EXERCISE REQUIREMENTS:
Please, without any pictures, set down exactly the part of the listing below that opens with the line containing "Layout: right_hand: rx" and closes with the line containing "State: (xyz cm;".

Top of INFORMATION SHOWN

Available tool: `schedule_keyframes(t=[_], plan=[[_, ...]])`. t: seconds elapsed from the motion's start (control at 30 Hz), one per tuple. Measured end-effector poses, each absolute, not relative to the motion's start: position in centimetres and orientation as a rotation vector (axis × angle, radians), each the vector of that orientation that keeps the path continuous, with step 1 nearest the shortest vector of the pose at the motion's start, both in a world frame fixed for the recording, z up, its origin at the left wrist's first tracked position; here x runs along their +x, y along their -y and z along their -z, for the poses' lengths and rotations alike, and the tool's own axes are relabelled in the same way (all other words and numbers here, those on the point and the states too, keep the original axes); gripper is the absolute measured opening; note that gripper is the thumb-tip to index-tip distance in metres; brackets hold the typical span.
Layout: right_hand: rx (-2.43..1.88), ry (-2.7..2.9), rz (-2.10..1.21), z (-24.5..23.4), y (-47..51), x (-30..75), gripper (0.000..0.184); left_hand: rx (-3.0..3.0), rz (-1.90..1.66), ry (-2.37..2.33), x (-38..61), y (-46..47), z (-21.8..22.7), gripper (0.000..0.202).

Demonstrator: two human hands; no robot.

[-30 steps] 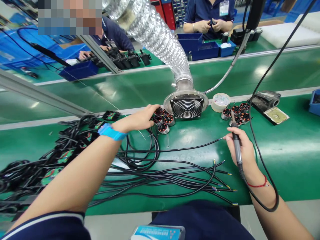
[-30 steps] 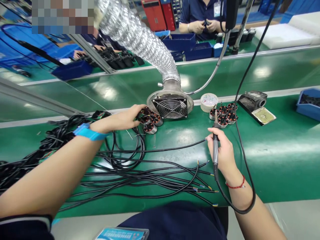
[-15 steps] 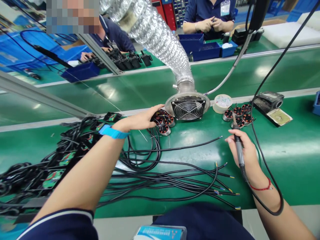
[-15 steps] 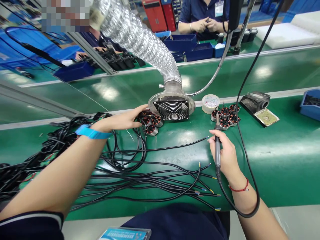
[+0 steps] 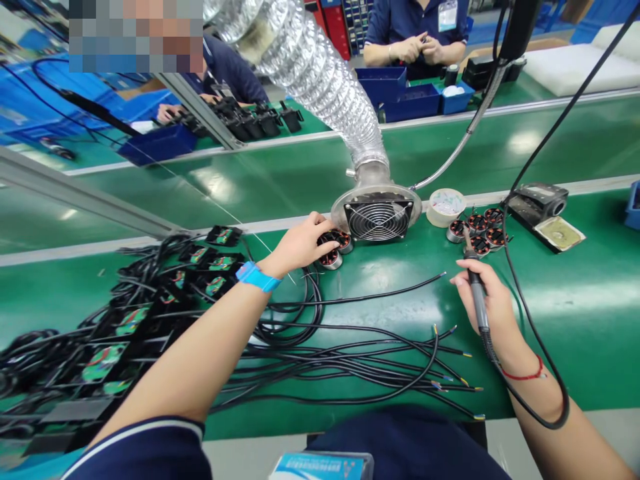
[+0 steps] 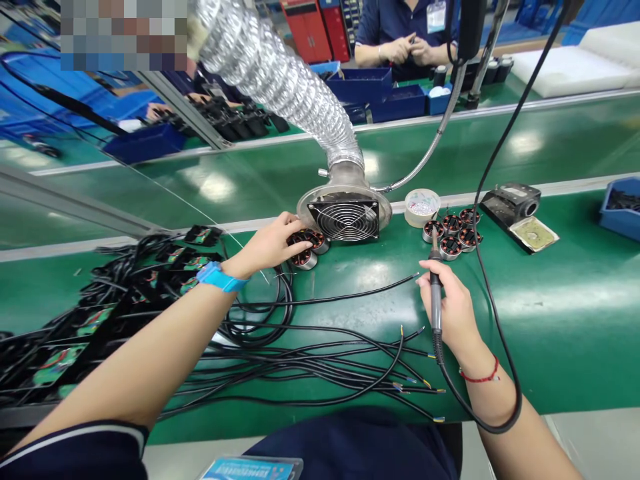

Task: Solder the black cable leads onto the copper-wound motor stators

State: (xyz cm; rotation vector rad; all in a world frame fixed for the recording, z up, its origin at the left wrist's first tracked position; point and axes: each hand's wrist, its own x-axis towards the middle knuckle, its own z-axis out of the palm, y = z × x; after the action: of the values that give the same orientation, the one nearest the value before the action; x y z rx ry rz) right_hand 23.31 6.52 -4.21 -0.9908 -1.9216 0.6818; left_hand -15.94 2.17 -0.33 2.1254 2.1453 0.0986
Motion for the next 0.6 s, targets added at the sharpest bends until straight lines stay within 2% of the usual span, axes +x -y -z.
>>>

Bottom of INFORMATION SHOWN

SOLUTION FOR THIS EXERCISE:
Layout: right_hand: rx (-2.43..1.88), ry (-2.7..2.9), rz (-2.10..1.21), z (-24.5..23.4), y (-47..51), x (-30..75), gripper (0.000..0.184); left_hand: rx (-3.0..3.0), rz (-1.90..1.66), ry (-2.37..2.33), x (-38..61), y (-46..47), z (-21.8..22.7), gripper (0.000..0.202).

Demonstrator: two human hands; no robot.

[-30 steps] 
[-30 steps] 
[-15 steps] 
[-15 steps] 
[+0 steps] 
[+0 steps] 

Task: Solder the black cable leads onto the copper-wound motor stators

State: (xyz cm; rotation vector rad; all in a world frame fixed for the recording, z up, its origin at the left wrist's first tracked position; point and axes: each hand's wrist, its own x-axis towards the middle knuckle, its own z-axis out of the palm, y = z × x; after the action: of the values that give the same orientation, the one nearest the value before the action; x y z rx ry rz) right_hand 23.31 6.52 -4.21 -0.9908 -1.9216 0.6818; left_hand -15.94 2.17 -0.33 2.1254 2.1453 0.0986

The output returned above is complete.